Bill Heavey: Caught with My Camo Pants Down
We got our first snow the other day, so I knocked off work early. Real early, shortly after brushing my...
We got our first snow the other day, so I knocked off work early. Real early, shortly after brushing my teeth. I figured they’d be moving mid-day and was, for once, right. There I was, trudging through the still-falling flakes towards the side of a hill where trails converge when I practically bumped into a doe and offspring coming the other way. For once, I saw the deer first. But only by about three seconds. They were 15 yards off and bopping along as casual as can be. Then they caught sight of me. No telling what I looked like to them through the mini-blizzard (an especially furious little storm cell was passing through at the moment). Mama snorkeled her head all around and took a few steps closer. She was more curious rather than frightened, and I wondered if my reputation had preceded me.
Had I approached my stand as all the magazines tell you to: hunting from the moment the car door shuts, an arrow nocked and ready?
Was I already scoping out shooting lanes and picking a spot on the animal to aim at?

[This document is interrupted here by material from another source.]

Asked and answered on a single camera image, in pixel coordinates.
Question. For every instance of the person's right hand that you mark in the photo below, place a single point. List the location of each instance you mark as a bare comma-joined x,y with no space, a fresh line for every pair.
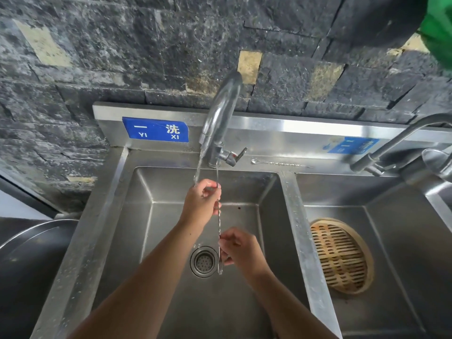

You bet I was. And the really surprising thing was that the special friends I had brought along on this hunt–the Pope, Jessica Alba, and the head of the CIA–all had the good sense to remain absolutely still.
Of course I wasn’t prepared. My arrows were all safe in their quiver. My release was carefully secured around a limb of the bow. I was more prepared to compete on American Idol than I was to arrow a deer. Somewhere, I thought I heard the sound of Chuck Adams laughing.
They stood for about 10 seconds–curiosity itself. A whiff was all they needed to answer their questions. They swapped ends and vanished into the brush.
I thought over my options, climbed the nearest tree, and sat still as a Buddha for three hours. During that time I caught sight of another doe group, five of them, who must have been watching the whole time from their beds on a hilltop, which I ranged at 219 yards through the woods.
Neither they nor I moved there till dark, at which point I climbed down. I count no day afield a defeat. I was honing one of the skills essential to our kind: Treading that fine line between hunting really hard and making a complete idiot of yourself.